REQUIRED ACTION. Use the entries below and reproduce exactly the lines from the one containing "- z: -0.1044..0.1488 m" down to the one containing "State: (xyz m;", both of them included.

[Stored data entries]
[Start of Attachment]
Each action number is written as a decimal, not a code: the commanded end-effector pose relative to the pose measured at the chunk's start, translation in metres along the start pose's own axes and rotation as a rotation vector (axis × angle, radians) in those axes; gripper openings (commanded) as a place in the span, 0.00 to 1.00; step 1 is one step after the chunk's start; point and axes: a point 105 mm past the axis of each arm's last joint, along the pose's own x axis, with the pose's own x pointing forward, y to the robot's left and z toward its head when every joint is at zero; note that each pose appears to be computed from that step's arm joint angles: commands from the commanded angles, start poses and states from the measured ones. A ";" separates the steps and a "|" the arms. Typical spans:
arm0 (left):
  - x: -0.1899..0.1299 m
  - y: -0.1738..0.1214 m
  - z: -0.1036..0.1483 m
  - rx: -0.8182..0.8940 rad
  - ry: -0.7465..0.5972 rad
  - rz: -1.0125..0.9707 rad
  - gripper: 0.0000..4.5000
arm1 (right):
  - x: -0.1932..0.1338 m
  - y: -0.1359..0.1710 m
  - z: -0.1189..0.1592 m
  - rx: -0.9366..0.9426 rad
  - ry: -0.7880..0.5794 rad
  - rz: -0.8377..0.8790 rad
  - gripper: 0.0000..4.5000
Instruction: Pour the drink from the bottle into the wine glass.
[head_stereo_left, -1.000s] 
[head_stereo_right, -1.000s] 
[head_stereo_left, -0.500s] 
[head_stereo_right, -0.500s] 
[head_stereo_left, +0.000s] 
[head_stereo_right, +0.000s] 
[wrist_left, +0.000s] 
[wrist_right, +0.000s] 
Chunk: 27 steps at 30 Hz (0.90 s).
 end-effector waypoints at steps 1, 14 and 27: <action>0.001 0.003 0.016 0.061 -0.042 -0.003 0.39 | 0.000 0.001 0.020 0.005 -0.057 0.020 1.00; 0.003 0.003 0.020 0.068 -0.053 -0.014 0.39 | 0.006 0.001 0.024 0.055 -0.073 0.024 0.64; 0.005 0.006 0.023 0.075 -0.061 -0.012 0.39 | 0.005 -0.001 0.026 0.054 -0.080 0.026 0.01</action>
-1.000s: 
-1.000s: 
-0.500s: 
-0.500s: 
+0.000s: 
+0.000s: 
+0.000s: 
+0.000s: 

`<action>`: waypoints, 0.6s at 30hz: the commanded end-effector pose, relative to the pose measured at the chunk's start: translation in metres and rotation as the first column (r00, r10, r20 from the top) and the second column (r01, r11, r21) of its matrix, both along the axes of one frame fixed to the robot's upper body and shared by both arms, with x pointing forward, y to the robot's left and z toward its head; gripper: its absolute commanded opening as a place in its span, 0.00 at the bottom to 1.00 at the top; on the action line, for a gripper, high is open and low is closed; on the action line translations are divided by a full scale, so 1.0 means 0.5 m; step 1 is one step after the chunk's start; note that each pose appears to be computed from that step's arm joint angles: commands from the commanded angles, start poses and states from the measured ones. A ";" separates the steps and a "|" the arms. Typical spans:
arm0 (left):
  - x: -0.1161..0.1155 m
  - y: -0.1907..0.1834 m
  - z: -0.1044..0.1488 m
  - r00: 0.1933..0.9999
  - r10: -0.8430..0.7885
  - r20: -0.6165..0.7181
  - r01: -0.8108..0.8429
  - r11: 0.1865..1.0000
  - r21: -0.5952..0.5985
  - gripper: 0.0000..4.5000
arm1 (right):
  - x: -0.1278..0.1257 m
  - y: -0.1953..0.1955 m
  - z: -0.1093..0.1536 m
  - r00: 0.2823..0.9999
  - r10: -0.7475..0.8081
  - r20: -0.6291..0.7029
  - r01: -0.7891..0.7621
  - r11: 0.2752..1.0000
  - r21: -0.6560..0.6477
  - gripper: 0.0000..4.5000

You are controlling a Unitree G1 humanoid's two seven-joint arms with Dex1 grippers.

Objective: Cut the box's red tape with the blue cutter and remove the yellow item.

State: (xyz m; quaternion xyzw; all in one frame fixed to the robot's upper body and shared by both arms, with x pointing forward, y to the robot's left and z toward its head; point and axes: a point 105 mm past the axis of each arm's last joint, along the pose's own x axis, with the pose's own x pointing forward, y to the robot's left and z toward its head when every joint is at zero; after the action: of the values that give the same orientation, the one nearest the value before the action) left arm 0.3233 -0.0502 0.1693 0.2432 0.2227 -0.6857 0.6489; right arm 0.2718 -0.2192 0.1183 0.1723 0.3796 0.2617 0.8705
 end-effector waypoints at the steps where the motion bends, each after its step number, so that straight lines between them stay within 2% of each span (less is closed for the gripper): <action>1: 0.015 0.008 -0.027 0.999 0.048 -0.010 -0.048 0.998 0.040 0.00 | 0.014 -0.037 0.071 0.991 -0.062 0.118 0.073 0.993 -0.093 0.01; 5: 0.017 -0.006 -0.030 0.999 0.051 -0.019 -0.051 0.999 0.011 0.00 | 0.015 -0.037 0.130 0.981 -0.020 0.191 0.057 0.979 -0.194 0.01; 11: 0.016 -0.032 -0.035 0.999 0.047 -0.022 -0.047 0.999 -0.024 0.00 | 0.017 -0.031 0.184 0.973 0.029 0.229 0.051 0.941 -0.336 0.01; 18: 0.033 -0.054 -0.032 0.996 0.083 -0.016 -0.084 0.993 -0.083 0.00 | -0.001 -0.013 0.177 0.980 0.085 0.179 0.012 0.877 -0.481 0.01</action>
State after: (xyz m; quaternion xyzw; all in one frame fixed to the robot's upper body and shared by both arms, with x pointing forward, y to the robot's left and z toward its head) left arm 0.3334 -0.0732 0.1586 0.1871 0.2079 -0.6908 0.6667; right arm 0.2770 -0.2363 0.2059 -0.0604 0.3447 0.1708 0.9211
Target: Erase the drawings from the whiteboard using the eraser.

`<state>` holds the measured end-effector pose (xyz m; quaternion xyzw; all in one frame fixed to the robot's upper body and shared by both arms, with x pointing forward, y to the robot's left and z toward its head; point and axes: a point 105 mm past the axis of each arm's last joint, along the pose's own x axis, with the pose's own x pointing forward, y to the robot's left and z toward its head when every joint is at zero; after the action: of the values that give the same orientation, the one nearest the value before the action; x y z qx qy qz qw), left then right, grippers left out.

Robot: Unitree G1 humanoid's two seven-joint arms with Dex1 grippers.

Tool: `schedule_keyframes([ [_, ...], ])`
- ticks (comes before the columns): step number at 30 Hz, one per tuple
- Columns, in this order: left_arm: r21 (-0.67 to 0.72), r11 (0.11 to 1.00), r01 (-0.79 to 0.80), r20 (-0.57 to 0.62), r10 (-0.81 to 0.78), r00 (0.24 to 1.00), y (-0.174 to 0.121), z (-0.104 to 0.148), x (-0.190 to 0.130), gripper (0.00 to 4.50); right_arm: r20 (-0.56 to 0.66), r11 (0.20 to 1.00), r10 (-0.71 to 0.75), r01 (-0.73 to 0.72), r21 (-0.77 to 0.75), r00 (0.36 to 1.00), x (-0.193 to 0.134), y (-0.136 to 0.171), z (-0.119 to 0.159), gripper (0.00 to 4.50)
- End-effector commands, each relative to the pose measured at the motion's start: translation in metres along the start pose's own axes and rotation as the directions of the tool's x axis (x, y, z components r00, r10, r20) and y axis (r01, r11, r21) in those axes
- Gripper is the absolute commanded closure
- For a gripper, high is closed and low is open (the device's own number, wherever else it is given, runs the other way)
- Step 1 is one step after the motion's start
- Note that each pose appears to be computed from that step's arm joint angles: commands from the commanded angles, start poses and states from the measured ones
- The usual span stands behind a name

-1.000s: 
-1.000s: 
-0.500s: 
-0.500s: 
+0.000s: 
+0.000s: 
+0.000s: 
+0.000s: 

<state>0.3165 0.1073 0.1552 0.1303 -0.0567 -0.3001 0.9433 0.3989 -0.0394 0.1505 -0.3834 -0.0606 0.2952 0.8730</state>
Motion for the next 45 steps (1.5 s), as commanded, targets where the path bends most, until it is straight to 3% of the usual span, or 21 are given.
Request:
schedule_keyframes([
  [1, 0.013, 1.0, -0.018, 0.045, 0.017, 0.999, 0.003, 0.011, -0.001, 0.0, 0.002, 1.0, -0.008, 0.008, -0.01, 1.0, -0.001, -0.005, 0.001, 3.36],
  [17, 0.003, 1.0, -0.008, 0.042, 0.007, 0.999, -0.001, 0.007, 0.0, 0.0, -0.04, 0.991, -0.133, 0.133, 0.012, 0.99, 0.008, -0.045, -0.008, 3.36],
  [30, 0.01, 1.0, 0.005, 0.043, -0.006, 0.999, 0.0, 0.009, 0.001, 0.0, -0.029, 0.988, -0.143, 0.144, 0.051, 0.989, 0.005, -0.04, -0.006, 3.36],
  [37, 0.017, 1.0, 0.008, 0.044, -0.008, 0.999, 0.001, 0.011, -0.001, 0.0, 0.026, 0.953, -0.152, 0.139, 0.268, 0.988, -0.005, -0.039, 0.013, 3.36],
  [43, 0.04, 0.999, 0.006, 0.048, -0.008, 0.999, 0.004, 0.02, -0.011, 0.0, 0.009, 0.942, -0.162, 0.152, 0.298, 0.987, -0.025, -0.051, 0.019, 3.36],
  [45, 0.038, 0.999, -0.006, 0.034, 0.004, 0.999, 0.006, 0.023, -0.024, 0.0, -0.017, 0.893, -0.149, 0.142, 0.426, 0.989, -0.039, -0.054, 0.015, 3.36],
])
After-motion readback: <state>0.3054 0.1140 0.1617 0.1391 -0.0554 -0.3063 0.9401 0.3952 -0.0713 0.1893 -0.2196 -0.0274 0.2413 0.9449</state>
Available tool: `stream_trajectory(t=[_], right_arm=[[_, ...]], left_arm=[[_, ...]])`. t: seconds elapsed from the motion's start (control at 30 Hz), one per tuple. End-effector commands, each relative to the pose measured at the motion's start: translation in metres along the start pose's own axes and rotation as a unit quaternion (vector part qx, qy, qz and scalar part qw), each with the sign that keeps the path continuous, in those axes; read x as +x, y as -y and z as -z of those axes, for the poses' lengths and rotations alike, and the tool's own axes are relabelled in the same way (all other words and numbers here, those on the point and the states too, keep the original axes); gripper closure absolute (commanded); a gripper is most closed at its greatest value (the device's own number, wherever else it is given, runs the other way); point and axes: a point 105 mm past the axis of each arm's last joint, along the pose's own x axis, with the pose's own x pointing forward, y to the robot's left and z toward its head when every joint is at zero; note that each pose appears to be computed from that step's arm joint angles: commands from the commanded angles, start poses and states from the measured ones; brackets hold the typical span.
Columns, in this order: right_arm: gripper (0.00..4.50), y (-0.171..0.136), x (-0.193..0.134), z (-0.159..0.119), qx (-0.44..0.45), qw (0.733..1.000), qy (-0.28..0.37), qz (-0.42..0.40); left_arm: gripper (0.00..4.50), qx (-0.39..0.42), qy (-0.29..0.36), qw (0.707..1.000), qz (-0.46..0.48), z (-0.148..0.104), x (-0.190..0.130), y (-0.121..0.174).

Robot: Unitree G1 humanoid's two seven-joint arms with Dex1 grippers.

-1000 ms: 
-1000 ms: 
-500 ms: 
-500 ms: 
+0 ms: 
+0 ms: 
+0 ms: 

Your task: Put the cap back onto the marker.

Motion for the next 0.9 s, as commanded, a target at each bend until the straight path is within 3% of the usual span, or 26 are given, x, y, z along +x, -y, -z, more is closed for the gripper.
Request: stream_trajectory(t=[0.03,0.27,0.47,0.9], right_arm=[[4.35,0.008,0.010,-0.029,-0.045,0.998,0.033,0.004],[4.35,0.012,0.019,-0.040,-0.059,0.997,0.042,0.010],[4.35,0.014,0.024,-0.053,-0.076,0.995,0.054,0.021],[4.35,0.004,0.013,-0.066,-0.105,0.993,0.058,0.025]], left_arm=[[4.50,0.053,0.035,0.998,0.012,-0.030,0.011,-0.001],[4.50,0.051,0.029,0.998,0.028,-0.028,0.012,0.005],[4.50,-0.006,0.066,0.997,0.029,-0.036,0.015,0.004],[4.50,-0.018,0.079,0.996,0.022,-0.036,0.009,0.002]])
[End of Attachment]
COMPLETED TASK.
  - z: -0.1044..0.1488 m
  - r00: 0.1933..0.9999
  - r10: -0.8430..0.7885
  - r20: -0.6165..0.7181
  - r01: -0.8108..0.8429
  - r11: 0.1865..1.0000
  - r21: -0.5952..0.5985
  - gripper: 0.0000..4.5000
arm1 (right):
  - x: -0.1278..0.1257 m
  - y: -0.1953..0.1955 m
  - z: -0.1093..0.1536 m
  - r00: 0.2823..0.9999
  - r10: -0.7475..0.8081
  - r20: -0.6291..0.7029
  - r01: -0.7891..0.7621
  - r11: 0.2752..1.0000
  - r21: -0.6560..0.6477
  - gripper: 0.0000..4.5000

You are controlling a Unitree G1 humanoid's two seven-joint arms with Dex1 grippers.

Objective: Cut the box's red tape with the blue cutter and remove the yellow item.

State: (xyz m; quaternion xyzw; all in one frame fixed to the robot's upper body and shared by both arms, with x pointing forward, y to the robot's left and z toward its head; point and axes: a point 105 mm past the axis of each arm's last joint, along the pose's own x axis, with the pose's own x pointing forward, y to the robot's left and z toward its head when every joint is at zero; after the action: of the values that give the same orientation, the one nearest the value before the action) left arm 0.3233 -0.0502 0.1693 0.2432 0.2227 -0.6857 0.6489; right arm 0.2718 -0.2192 0.1183 0.1723 0.3796 0.2617 0.8705

This completes the answer to the exercise.